Как бы там ни было, но событие бреда взорвалось. Целых два месяца пролежал он на диване, отвернувшись к стене, употребляя пищу только по настойчивому убежденью супруги. Там, на диване, ему и вошло окончательно в голову, что он, как и дядя, живет умирая, и ему захотелось поделиться с дядей таковым убеждением. Очутившись же в Доме и оглядевшись, он воспрянул и решился поступить нахрапом. Тем более, думал он, здешнее умирание при смерти ничем в смысле комфорта и отношения не отличается от тамошнего умирания при жизни, только все происходит честнее.
И он решил не лицемерить.
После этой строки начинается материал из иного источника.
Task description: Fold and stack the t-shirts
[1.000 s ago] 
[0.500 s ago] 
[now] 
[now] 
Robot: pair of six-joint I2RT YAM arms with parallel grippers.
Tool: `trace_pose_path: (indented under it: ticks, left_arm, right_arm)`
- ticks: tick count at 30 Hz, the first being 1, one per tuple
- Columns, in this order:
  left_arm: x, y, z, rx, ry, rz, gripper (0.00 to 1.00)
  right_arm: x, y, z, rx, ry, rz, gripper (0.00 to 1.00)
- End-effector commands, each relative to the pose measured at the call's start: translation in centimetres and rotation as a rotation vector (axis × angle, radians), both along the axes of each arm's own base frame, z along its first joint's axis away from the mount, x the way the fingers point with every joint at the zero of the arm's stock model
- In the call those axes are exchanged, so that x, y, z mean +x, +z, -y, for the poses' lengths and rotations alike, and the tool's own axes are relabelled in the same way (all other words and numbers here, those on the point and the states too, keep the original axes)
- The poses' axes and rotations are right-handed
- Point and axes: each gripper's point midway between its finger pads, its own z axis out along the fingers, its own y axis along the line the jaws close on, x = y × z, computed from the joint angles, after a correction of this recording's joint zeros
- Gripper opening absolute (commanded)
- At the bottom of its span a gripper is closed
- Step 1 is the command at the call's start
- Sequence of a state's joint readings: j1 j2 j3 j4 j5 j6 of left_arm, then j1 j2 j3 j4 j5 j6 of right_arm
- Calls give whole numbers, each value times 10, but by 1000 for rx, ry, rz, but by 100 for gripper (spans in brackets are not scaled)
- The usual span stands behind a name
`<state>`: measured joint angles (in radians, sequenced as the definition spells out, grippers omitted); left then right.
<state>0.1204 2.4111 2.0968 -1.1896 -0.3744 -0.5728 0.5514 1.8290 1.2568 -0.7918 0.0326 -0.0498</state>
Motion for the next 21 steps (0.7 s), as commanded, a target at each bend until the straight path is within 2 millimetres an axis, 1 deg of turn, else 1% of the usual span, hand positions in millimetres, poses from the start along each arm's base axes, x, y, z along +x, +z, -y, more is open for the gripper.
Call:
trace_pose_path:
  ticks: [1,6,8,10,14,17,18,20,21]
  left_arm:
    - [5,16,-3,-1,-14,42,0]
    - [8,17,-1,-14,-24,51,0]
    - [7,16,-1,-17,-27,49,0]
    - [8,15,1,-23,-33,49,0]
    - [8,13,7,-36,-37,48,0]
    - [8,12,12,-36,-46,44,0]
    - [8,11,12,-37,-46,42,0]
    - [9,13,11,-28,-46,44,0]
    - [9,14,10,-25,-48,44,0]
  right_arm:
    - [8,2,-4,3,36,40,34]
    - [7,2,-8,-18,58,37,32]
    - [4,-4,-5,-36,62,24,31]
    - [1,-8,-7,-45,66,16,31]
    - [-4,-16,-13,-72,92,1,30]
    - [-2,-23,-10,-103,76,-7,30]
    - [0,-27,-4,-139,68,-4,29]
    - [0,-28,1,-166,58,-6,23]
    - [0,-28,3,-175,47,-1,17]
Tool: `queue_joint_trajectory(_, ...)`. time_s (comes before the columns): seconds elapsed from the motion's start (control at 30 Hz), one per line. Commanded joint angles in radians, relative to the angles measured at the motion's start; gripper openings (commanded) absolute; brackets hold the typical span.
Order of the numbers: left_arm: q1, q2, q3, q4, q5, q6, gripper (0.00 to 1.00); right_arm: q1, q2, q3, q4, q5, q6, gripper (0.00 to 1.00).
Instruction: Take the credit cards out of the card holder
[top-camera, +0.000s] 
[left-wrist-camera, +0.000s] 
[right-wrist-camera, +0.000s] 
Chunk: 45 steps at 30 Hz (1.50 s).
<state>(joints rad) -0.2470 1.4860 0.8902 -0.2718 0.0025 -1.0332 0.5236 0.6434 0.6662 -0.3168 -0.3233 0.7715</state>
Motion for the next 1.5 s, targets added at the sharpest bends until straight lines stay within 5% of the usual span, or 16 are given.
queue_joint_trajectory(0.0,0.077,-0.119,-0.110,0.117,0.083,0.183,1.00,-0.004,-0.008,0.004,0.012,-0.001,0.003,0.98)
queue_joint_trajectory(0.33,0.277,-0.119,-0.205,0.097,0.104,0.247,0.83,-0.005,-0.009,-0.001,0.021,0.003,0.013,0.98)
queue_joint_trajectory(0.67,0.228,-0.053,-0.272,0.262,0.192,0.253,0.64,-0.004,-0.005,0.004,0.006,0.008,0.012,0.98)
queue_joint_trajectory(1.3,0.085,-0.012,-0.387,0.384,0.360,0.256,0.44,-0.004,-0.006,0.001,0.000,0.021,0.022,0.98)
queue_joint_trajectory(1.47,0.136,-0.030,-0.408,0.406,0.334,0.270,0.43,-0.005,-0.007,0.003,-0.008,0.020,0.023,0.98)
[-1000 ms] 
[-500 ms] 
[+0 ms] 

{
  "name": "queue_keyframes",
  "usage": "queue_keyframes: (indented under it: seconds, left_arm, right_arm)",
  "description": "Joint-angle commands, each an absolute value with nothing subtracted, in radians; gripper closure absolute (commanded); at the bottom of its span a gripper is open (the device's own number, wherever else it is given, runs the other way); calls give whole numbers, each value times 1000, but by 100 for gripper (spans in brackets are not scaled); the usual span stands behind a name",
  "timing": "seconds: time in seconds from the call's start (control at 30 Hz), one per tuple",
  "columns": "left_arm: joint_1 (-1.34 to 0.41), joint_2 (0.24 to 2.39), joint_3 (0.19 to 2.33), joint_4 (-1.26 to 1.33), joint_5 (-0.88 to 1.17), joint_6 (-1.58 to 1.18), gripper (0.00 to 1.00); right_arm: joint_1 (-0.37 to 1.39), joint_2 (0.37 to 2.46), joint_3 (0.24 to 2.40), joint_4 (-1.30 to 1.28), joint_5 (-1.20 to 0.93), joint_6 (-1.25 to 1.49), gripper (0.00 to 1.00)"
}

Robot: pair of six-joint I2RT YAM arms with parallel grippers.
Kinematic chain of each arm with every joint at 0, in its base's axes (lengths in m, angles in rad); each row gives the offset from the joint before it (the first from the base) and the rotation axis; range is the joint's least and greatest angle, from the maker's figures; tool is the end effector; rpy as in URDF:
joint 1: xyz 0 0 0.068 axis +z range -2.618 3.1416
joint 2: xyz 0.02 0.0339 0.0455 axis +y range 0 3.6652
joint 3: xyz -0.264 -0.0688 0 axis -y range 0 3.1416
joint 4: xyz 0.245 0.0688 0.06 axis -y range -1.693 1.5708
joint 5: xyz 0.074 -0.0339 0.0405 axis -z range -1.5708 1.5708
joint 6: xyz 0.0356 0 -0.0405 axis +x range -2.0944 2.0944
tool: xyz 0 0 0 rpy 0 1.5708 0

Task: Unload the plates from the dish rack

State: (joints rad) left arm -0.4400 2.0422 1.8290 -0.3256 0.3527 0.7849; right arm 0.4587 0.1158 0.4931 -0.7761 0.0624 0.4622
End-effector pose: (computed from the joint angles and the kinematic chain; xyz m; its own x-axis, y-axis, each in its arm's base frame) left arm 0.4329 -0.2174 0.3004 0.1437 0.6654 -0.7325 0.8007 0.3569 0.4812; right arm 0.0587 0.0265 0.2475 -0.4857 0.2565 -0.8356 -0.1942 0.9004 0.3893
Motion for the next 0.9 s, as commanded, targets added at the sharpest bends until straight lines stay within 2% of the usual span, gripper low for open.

Но опасаясь, что его не поймут, пришел к выводу, что действовать нужно резко и определенно – например, устроить здесь всем забастовку: мол, никуда я отсюда не пойду, что хотите со мной творите, а я здесь всенепременно останусь, если даже меня тут прямо возьмут и зарежут.
Выслушав чужого племянника, Кортез сообщил, что тот ошибался. Что его отлично здесь все понимают. Что ему совершенно не следовало сомневаться, а так прямо все и сказать. И что он, Кортез, сделает от него зависящее, чтобы племяннику в Доме было «уютно и превосходно».
Последнее вскипятившийся племянник не совсем понял, но понял, что никто его отсюда гнать уже больше не будет. Он присел на корточки, так как его так и не пригласили сесть, и обхватил руками голову от потрясения.
Кортез велел санитарам освободить и подготовить палату к еще одному новоселью, а также внести нового гостя в список.
Однажды этот странный племянник забрел к нам в гости – под предлогом сыграть в домино. Мы сразу сообщили, что в домино играть не умеем, и предложили выпить чаю, но вскоре об этом пожалели. Племянник, пылко согласившись, оказался неугомонным, пил стакан за стаканом, уничтожил всю заварку и сахар, а напившись, стал расспрашивать, кто здесь чем болеет. Я шутя ответил, что болен любовью, а Стефанов вообще уклонился, сказав, что желтухой. Племянник ржал в ответ, не унимался, говорил, что мы издеваемся, так как наверняка у нас какие-то страшные заболевания, и что он нам заочно завидует очень. Также поведал, что, когда умрет двоюродный дядя, попросит разрешения в память о нем переселиться в его палату. Мне было странно видеть, не слушая, этого здорового, размером с медведя, сибирского идиота, который обстоятельно рассуждал о таких глупостях.
Стефанов вскоре отвернулся к окну и больше на племянничка не смотрел.